**TASK TO CARRY OUT:** Exclude the pictures and transcribe the rest of the data below exactly.

(GIVEN INFORMATION Opens)

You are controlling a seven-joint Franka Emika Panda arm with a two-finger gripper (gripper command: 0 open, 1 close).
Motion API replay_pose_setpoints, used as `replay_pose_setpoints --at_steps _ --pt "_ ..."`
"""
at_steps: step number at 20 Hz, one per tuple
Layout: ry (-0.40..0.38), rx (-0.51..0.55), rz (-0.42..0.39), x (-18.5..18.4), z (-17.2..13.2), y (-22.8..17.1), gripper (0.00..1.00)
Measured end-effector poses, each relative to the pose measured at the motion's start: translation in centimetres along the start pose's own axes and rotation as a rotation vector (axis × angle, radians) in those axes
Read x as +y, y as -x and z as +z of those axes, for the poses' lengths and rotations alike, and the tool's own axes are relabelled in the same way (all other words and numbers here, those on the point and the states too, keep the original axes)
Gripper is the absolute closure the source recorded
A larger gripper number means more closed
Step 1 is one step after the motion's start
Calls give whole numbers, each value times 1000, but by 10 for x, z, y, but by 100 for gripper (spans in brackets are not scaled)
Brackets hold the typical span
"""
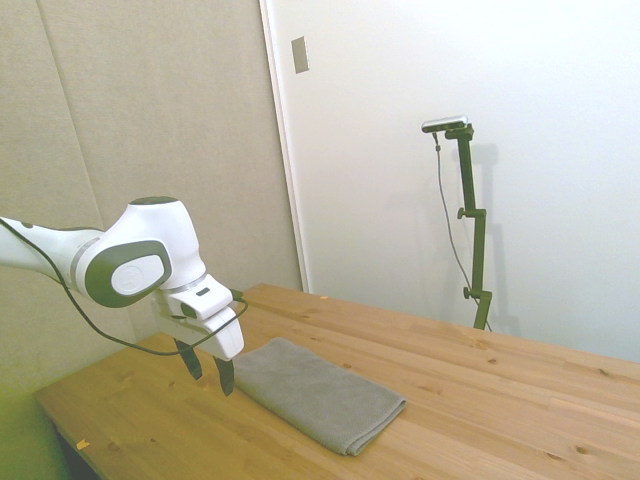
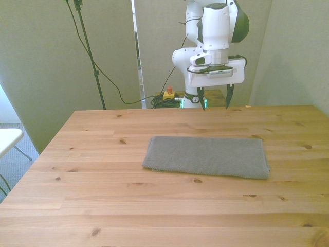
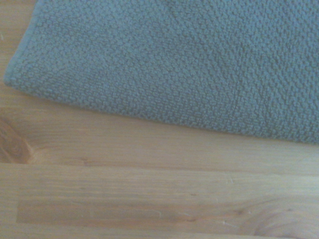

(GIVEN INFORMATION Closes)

**RESPONSE AREA:**
You are controlling a seven-joint Franka Emika Panda arm with a two-finger gripper (gripper command: 0 open, 1 close).
Motion API replay_pose_setpoints, used as `replay_pose_setpoints --at_steps _ --pt "_ ..."`
"""
at_steps: step number at 20 Hz, one per tuple
Layout: ry (-0.40..0.38), rx (-0.51..0.55), rz (-0.42..0.39), x (-18.5..18.4), z (-17.2..13.2), y (-22.8..17.1), gripper (0.00..1.00)
Measured end-effector poses, each relative to the pose measured at the motion's start: translation in centimetres along the start pose's own axes and rotation as a rotation vector (axis × angle, radians) in those axes
Read x as +y, y as -x and z as +z of those axes, for the poses' lengths and rotations alike, and the tool's own axes are relabelled in the same way (all other words and numbers here, those on the point and the states too, keep the original axes)
Gripper is the absolute closure the source recorded
A larger gripper number means more closed
Step 1 is one step after the motion's start
Calls give whole numbers, each value times 1000, but by 10 for x, z, y, but by 100 for gripper (spans in brackets are not scaled)
Brackets hold the typical span
"""

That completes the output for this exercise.